Only one stretch of the data below is wanted: the lines starting at the one with "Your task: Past" and ending at the one with "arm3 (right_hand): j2", both included, given again exactly.
# # # # #
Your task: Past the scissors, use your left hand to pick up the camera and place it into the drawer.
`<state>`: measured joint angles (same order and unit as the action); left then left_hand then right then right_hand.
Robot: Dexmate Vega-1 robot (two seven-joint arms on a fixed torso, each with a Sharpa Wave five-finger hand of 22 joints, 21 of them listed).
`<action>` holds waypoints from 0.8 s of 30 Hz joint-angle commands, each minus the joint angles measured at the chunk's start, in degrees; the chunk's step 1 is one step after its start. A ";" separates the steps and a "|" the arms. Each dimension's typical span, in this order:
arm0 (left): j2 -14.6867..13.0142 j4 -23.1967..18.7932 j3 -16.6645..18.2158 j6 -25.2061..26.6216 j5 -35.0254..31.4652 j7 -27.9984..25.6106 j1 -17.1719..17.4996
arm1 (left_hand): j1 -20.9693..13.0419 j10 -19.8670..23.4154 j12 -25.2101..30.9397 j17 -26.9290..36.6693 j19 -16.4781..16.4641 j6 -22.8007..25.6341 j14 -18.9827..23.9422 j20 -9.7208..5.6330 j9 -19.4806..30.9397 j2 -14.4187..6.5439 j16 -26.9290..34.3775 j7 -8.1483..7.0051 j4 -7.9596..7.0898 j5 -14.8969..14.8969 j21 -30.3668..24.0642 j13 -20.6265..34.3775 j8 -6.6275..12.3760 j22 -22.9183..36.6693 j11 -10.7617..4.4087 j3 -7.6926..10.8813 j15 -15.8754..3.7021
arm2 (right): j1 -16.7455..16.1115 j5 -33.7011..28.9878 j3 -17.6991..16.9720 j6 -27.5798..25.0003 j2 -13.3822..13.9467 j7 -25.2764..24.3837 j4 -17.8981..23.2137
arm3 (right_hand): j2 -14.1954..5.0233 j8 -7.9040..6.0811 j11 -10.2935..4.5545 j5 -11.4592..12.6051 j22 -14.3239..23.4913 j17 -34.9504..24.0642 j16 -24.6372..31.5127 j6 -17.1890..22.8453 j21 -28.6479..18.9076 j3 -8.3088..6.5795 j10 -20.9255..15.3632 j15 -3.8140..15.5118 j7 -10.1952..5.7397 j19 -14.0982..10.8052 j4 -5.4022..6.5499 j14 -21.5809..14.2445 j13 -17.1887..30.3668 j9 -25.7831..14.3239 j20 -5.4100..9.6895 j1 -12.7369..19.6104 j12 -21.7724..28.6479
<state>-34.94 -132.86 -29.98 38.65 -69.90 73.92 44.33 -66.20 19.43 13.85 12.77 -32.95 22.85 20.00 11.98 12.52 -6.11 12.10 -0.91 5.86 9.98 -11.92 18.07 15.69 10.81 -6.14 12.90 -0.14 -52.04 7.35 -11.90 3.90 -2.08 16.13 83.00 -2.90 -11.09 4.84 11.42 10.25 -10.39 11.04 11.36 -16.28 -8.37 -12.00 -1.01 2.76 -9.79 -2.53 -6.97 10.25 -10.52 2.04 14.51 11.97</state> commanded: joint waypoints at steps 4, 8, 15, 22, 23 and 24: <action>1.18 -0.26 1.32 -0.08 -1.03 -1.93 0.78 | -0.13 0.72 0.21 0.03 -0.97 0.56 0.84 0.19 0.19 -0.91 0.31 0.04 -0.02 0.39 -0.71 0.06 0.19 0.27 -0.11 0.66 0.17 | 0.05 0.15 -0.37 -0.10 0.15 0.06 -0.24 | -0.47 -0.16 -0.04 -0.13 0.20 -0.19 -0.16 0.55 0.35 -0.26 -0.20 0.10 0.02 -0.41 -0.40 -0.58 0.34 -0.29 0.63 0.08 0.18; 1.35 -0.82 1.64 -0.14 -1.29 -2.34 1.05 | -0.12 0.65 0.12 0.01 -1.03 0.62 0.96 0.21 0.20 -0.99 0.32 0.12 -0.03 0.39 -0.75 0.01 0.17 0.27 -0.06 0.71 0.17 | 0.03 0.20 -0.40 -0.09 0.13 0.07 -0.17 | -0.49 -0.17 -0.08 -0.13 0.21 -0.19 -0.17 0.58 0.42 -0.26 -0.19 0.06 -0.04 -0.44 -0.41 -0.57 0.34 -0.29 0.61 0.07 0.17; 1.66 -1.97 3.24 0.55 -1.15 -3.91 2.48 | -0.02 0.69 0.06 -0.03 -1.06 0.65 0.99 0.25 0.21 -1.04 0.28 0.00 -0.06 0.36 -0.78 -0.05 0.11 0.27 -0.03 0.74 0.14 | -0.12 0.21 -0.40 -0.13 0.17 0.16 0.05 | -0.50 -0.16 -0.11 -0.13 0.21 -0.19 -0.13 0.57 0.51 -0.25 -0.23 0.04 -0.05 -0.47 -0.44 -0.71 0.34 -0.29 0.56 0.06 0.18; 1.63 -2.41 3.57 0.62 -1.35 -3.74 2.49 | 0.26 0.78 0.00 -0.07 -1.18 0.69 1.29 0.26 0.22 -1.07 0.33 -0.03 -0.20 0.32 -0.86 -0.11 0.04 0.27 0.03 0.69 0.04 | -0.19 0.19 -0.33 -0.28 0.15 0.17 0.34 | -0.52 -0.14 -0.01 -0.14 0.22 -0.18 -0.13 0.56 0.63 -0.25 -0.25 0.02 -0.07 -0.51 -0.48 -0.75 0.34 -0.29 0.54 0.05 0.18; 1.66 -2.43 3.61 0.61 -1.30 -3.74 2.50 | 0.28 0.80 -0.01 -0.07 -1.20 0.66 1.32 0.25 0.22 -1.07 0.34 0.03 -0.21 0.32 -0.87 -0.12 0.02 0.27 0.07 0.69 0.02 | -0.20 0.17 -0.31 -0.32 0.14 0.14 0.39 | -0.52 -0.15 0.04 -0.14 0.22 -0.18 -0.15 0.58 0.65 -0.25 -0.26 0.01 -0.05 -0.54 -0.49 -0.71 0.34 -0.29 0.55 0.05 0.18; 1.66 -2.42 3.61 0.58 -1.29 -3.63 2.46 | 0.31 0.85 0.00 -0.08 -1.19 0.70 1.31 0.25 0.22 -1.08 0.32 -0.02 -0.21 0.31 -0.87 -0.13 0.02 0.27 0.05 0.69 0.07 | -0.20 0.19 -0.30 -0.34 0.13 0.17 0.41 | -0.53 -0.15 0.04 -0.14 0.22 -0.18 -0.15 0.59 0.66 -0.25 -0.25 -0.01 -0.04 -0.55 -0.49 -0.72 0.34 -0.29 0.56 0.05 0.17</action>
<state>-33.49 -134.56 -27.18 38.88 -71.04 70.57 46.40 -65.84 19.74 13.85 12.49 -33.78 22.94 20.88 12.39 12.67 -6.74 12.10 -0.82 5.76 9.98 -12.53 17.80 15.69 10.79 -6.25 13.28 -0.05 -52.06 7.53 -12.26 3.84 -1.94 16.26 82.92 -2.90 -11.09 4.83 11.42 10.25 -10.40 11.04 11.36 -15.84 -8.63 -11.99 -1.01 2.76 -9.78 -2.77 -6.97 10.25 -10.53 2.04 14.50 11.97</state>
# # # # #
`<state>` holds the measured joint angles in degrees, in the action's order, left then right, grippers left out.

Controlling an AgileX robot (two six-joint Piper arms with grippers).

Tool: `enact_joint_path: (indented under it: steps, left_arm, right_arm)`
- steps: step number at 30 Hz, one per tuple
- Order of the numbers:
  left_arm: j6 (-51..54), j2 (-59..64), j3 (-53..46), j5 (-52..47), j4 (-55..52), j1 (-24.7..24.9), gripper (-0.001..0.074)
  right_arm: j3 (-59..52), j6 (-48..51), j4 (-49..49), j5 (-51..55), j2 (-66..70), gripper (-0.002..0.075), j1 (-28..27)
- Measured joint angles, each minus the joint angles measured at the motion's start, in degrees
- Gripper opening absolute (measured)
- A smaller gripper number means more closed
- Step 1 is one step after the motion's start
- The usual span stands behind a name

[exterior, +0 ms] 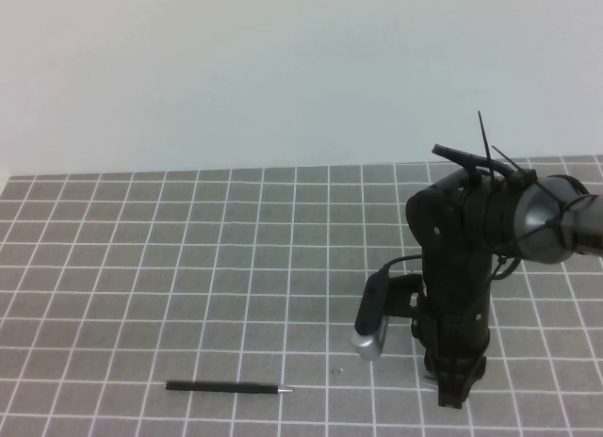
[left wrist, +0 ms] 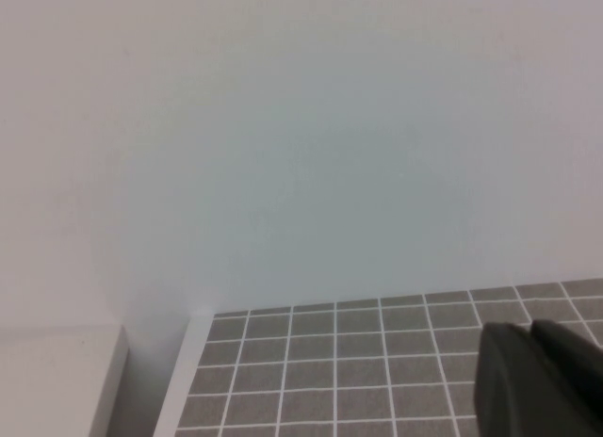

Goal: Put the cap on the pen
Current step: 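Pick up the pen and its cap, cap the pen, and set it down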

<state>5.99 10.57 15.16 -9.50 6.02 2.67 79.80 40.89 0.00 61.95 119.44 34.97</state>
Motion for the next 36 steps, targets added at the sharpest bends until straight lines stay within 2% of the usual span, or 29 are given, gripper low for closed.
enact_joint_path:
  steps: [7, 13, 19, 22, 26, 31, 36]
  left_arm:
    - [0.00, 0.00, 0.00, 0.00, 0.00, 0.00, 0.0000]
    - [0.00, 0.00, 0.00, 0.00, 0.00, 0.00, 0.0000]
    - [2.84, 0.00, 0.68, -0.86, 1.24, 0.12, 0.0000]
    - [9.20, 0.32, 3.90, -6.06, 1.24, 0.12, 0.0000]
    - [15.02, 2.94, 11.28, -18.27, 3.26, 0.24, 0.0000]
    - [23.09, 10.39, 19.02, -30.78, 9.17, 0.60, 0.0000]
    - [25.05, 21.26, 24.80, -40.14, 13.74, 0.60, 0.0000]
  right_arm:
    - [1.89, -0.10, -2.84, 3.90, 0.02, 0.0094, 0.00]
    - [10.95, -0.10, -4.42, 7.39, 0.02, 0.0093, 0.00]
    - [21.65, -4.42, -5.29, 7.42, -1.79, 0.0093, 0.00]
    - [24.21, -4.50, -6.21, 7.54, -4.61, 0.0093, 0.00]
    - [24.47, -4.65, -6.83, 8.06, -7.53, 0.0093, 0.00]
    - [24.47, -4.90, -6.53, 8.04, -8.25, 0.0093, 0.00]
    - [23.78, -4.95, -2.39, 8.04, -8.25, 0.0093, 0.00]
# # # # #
== SOLUTION TO THIS TASK ==
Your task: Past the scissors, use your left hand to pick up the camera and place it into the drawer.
`<state>`: measured joint angles (same order and unit as the action); left then left_hand then right then right_hand.
Robot: Dexmate Vega-1 robot (two seven-joint arms on a fixed torso, each with a Sharpa Wave five-finger hand of 22 joints, 21 of them listed).
`<action>` holds waypoints from 0.8 s of 30 Hz joint-angle commands, each minus the joint angles measured at the chunk's start, in degrees; the chunk's step 1 is one step after its start. A ";" separates the steps and a "|" the arms. Each dimension's typical span, in this order:
arm0 (left): j2 -14.6867..13.0142 j4 -23.1967..18.7932 j3 -16.6645..18.2158 j6 -25.2061..26.6216 j5 -35.0254..31.4652 j7 -27.9984..25.6106 j1 -17.1719..17.4996
arm1 (left_hand): j1 -20.9693..13.0419 j10 -19.8670..23.4154 j12 -25.2101..30.9397 j17 -26.9290..36.6693 j19 -16.4781..16.4641 j6 -22.8007..25.6341 j14 -18.9827..23.9422 j20 -9.7208..5.6330 j9 -19.4806..30.9397 j2 -14.4187..6.5439 j16 -26.9290..34.3775 j7 -8.1483..7.0051 j4 -7.9596..7.0898 j5 -14.8969..14.8969 j21 -30.3668..24.0642 j13 -20.6265..34.3775 j8 -6.6275..12.3760 j22 -22.9183..36.6693 j11 -10.7617..4.4087 j3 -7.6926..10.8813 j15 -15.8754..3.7021
arm2 (right): j1 -16.7455..16.1115 j5 -33.7011..28.9878 j3 -17.6991..16.9720 j6 -27.5798..25.0003 j2 -13.3822..13.9467 j7 -25.2764..24.3837 j4 -17.8981..23.2137
arm3 (right_hand): j2 -14.1954..5.0233 j8 -7.9040..6.0811 j11 -10.2935..4.5545 j5 -11.4592..12.6051 j22 -14.3239..23.4913 j17 -34.9504..24.0642 j16 -24.6372..31.5127 j6 -17.1890..22.8453 j21 -28.6479..18.9076 j3 -8.3088..6.5795 j10 -20.9255..15.3632 j15 -3.8140..15.5118 j7 -10.1952..5.7397 j19 -14.0982..10.8052 j4 -5.4022..6.5499 j14 -21.5809..14.2445 j13 -17.1887..30.3668 j9 -25.7831..14.3239 j20 -5.4100..9.6895 j1 -12.7369..19.6104 j12 -21.7724..28.6479

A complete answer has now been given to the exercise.